Fact Check: Will People Lose Coverage Under Medicaid Caps and Cuts

FactCheck.org

By: Lori Robertson and Brooks Jackson

Pennsylvania Sen. Pat Toomey made the questionable claim that under the Senate bill “no one loses coverage” gained under the Affordable Care Act’s Medicaid expansion. The bill would reduce federal funding to expansion states, leading some states to restrict eligibility, according to the nonpartisan Congressional Budget Office.

Kelly Whitener, an associate professor at the Georgetown University McCourt School of Public Policy’s Center for Children and Families, expects some elimination of expansion coverage would be inevitable under the Senate bill. She told us that Toomey’s comment on “Face the Nation” is “accurate in part,” as he described the decline in federal funding for the expansion under the Senate bill.

But overall, Whitener said, “the reality is that fewer federal dollars mean fewer lives will be covered. This is especially true when the changes to the expansion population are considered together with changes to the Medicaid program overall, namely converting the program into a capped program through either a per capita cap or a per capita cap and block grant combination.” (The Senate bill would cap Medicaid funding to the states starting in 2020.)

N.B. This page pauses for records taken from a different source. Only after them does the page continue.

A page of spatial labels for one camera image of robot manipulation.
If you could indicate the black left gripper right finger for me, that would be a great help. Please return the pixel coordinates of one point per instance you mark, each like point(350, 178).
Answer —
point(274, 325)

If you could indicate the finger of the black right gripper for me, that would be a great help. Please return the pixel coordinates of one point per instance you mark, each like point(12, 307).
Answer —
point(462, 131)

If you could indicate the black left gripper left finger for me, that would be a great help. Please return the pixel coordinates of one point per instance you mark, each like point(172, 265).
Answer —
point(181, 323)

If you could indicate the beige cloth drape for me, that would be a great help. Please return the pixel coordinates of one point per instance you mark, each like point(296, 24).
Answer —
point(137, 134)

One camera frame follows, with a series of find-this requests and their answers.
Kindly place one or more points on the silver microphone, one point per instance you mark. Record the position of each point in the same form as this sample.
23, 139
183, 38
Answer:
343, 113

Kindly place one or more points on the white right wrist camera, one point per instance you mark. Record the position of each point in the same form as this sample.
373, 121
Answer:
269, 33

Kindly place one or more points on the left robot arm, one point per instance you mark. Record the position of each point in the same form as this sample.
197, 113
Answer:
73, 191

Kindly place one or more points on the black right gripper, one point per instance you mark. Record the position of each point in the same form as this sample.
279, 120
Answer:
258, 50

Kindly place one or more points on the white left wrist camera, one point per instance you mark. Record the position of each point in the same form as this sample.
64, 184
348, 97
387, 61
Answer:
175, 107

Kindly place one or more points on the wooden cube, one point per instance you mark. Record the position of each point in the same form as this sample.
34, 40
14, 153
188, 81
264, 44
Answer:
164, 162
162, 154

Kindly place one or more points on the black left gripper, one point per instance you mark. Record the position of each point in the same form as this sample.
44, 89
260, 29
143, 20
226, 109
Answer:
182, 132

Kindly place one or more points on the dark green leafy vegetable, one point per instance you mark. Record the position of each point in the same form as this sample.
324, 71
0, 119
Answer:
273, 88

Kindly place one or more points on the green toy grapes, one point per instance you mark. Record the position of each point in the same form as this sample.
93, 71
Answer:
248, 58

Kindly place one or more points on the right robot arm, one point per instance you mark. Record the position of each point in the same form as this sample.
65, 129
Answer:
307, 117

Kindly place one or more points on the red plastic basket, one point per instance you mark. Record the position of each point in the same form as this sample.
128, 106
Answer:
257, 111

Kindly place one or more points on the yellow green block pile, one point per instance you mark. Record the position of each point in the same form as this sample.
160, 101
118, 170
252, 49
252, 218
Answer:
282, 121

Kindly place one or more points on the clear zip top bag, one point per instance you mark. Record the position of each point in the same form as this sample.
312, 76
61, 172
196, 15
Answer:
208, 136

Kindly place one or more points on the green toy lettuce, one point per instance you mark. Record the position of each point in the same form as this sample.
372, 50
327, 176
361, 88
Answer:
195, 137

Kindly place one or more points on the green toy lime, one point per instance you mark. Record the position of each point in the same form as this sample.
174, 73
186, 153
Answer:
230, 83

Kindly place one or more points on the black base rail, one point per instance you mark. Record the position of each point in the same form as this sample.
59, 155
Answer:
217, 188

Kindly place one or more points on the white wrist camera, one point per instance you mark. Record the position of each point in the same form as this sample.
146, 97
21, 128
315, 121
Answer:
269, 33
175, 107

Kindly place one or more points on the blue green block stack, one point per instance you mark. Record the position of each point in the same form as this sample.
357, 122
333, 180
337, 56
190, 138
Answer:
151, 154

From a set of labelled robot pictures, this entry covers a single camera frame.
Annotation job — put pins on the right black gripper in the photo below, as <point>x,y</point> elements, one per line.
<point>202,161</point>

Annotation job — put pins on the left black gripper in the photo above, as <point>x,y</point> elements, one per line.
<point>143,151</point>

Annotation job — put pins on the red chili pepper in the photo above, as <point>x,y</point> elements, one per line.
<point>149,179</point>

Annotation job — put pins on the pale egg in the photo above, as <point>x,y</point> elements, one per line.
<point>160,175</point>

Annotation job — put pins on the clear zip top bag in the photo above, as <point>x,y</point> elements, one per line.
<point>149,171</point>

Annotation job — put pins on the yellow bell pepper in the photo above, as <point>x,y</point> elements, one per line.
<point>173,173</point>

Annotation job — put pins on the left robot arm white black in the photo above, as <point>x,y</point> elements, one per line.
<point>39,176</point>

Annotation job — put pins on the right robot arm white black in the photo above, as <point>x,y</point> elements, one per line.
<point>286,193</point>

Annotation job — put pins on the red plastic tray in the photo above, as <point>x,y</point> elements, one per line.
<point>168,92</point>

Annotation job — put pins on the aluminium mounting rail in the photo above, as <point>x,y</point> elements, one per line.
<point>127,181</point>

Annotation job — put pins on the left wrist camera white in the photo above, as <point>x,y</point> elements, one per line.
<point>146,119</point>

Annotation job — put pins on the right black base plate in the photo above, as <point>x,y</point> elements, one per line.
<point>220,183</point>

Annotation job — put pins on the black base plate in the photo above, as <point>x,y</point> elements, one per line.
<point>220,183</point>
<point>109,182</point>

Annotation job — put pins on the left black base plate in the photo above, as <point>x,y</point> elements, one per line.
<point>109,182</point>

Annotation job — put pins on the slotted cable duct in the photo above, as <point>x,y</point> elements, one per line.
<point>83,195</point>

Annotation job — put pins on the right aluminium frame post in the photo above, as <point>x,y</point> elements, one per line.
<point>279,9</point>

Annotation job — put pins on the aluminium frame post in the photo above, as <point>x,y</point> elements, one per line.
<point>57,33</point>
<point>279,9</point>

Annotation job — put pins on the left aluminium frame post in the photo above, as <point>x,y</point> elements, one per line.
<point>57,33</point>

“States will be struggling to find a way to continue coverage for populations that pre-dated the ACA (children, some parents, pregnant women, people with disabilities) as well as those made newly eligible under the ACA, and it’s impossible to see how they do so without scaling back on coverage eventually,” said Whitener, who worked for the Senate finance committee from 2008 to 2014 and worked on the ACA legislation.